Testing Superpositions of Detector Trajectories
Cisco Gooding, Taylor Cey, and Robert Mann

TL;DR
This paper proposes an experiment to test the response of a particle detector in a superposition of locations interacting with a quantum field, utilizing laser beams, Bose-Einstein condensates, and heterodyne detection.
Contribution
It introduces a feasible experimental setup to observe superpositions of detector trajectories interacting with a relativistic quantum field.
Findings
Response function appears in the difference photocurrent power spectrum.
Estimated SNR of approximately 10 using squeezed light.
Demonstrates the potential to operate beyond the standard quantum limit.
Abstract
We propose a realizable experiment to test the response of a particle detector prepared in a superposition of locations interacting with a relativistic quantum field.

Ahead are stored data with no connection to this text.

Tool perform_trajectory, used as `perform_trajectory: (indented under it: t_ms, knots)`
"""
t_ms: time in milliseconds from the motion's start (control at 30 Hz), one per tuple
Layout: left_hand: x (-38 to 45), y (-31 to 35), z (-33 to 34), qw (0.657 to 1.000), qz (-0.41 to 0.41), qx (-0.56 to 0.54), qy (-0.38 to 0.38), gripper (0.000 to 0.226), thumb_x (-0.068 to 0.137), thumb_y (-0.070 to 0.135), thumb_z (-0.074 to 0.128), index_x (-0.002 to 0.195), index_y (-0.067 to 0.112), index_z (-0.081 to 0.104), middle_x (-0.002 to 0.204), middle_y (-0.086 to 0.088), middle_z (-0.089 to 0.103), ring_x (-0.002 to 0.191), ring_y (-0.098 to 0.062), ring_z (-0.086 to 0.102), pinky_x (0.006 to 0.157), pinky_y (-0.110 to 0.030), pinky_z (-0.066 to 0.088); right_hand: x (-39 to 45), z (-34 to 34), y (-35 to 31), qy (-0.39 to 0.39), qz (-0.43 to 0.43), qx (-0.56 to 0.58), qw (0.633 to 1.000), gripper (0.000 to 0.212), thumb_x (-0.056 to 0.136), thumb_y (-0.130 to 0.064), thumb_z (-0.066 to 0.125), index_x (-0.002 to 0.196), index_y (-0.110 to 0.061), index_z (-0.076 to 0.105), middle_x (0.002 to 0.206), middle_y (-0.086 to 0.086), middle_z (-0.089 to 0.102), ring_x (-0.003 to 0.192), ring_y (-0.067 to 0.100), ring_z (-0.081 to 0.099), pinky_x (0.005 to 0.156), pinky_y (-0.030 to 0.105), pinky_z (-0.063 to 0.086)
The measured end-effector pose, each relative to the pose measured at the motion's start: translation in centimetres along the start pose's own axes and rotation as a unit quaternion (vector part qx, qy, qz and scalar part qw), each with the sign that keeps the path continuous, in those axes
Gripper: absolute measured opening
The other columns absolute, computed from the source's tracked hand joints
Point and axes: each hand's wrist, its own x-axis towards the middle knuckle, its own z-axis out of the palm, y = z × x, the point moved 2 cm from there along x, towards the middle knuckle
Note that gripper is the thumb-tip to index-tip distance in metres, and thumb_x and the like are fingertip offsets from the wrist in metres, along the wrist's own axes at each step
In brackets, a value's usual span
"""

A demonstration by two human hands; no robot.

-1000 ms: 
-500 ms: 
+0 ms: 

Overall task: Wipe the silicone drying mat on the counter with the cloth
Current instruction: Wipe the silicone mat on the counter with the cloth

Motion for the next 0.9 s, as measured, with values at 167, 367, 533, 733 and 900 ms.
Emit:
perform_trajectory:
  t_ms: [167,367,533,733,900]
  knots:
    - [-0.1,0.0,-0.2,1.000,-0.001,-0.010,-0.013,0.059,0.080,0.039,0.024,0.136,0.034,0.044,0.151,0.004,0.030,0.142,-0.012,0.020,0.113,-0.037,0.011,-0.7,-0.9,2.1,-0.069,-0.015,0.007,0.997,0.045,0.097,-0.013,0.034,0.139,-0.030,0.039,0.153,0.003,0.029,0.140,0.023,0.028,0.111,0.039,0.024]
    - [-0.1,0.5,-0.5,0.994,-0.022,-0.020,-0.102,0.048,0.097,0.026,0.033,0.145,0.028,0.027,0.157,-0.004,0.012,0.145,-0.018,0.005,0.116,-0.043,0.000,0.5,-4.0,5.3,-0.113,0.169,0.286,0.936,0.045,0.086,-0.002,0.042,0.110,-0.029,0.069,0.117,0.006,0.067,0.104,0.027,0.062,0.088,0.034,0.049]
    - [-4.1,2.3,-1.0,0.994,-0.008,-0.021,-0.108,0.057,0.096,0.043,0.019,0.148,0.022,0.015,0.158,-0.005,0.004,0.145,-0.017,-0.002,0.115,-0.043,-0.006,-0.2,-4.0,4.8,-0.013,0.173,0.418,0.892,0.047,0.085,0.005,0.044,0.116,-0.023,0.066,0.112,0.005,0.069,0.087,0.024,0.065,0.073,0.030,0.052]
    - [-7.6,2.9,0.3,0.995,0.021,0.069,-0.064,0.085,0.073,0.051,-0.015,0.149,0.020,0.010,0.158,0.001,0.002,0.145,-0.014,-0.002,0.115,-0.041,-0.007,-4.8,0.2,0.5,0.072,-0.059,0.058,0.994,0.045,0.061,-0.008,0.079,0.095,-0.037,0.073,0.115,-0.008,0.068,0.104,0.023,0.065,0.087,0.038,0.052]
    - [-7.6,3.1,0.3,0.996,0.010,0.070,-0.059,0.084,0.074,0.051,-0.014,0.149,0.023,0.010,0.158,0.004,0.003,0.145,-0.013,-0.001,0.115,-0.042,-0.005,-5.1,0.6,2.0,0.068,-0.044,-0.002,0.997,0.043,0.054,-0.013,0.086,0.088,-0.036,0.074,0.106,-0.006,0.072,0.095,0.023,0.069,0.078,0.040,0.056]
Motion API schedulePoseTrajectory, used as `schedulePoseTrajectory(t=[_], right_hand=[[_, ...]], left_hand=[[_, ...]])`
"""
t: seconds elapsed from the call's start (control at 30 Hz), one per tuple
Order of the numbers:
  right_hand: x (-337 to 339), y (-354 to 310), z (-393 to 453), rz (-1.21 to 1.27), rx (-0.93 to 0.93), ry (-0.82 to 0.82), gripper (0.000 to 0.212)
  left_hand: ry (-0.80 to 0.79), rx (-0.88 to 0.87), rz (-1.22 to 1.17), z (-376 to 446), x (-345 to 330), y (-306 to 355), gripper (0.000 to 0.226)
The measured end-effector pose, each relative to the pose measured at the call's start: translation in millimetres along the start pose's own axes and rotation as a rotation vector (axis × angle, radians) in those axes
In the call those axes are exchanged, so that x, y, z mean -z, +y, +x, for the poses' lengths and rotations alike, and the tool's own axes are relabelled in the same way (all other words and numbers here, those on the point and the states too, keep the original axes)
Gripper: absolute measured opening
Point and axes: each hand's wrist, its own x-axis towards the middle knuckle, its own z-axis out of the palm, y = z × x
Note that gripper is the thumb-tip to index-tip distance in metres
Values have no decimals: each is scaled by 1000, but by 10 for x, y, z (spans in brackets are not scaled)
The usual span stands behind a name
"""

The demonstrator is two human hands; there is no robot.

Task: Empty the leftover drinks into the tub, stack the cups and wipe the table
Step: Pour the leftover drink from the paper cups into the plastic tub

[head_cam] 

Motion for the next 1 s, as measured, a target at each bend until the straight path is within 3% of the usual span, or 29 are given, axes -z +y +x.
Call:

Using a beamsplitter to prepare two superposed branches of a modulated laser probe, these branches are directed to intersect a pancake-shaped Bose-Einstein condensate at two separate locations. The branches are then recombined with another beamsplitter. Heterodyning one of the outputs, the response function corresponding to an Unruh-deWitt detector in a superposition of locations interacting with a (2+1)-dimensional massless scalar field is shown to appear in the difference photocurrent power spectrum. Operating beyond the standard quantum limit using squeezed light, we estimate the signal-to-noise ratio for extracting the response function over a broad set of baseband frequencies.